[MDEV-16443] JSON can not be implemented as a alias for longtext Created: 2018-06-08  Updated: 2021-08-14  Resolved: 2021-08-14

Status: Closed
Project: MariaDB Server
Component/s: Data types, JSON
Fix Version/s: N/A

Type: Task Priority: Major
Reporter: Dave Pullin Assignee: Alexey Botchkov
Resolution: Fixed Votes: 0
Labels: json

Issue Links:
Relates
relates to MDEV-17832 Protocol: extensions for Pluggable ty... Closed
relates to MDEV-4912 Data type plugin API version 1 Closed
Epic Link: New data types

 Description   

JSON support.

1. json_object('name', json_column )
2. json_object('name',longtext_column)

These two SHOULD give different results, because the longtext_column is a string so it gets quoted and quotes inside it get escaped, whereas the json_column is SEMANTICALLY a not necessarily a string and should not get quoted when it is an json object or json array.

Mariadb's support for JSON uses 'json' as a alias for longtext and therefore produces the same result for 1 & 2.

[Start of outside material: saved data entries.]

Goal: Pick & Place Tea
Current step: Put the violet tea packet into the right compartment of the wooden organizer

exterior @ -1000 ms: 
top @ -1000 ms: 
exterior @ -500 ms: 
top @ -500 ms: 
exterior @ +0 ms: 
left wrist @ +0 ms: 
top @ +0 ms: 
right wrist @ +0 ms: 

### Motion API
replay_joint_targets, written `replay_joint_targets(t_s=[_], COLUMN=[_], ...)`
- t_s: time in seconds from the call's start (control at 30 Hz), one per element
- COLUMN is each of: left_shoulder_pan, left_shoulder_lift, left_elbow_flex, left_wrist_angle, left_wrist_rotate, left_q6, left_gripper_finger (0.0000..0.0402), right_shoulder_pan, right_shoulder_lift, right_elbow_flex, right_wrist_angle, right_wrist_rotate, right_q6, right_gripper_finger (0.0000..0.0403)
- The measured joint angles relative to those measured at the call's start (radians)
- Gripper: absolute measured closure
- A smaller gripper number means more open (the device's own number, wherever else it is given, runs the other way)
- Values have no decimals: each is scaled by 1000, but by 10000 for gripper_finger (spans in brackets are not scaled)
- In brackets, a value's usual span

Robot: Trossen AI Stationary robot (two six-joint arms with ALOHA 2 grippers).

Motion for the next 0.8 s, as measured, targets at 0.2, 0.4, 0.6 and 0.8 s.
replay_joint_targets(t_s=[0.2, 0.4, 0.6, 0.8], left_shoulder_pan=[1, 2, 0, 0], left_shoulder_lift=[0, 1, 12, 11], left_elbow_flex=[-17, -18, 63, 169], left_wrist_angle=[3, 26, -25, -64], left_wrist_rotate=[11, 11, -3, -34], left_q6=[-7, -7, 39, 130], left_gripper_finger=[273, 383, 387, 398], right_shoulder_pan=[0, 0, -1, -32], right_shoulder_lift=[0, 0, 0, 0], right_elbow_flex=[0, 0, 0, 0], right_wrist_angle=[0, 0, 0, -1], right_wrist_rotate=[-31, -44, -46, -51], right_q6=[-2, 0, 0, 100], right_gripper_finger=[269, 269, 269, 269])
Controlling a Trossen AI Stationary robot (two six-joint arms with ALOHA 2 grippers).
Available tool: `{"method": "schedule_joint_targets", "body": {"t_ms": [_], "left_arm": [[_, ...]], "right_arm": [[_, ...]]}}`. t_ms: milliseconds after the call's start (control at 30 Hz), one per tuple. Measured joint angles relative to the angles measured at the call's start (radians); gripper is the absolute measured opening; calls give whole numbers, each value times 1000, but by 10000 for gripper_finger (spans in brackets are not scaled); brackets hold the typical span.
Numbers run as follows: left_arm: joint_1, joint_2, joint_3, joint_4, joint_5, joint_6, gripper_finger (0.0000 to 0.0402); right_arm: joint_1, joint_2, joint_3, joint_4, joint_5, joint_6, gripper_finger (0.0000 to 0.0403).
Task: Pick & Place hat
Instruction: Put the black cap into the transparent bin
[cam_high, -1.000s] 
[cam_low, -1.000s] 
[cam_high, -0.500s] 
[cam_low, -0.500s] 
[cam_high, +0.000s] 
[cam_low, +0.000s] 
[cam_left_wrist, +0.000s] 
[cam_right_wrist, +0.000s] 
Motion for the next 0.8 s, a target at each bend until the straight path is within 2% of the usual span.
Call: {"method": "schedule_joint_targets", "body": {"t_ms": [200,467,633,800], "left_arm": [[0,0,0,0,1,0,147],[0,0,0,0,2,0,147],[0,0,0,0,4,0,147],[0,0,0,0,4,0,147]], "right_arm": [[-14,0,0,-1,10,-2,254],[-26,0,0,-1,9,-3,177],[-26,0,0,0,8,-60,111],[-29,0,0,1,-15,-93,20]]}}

I know you are going to close this as a duplicate! BUT every discussion I have started or seen with MariaDB folk gets the answer "Our tests show that there is no performance difference between storing json internally as binary or a string", which has NOTHING to do with the problem. [I'd prefer you remain file-compatible with MySQL, but the internal representation is INTERNAL]. The problem here is that the JSON SEMANTICS.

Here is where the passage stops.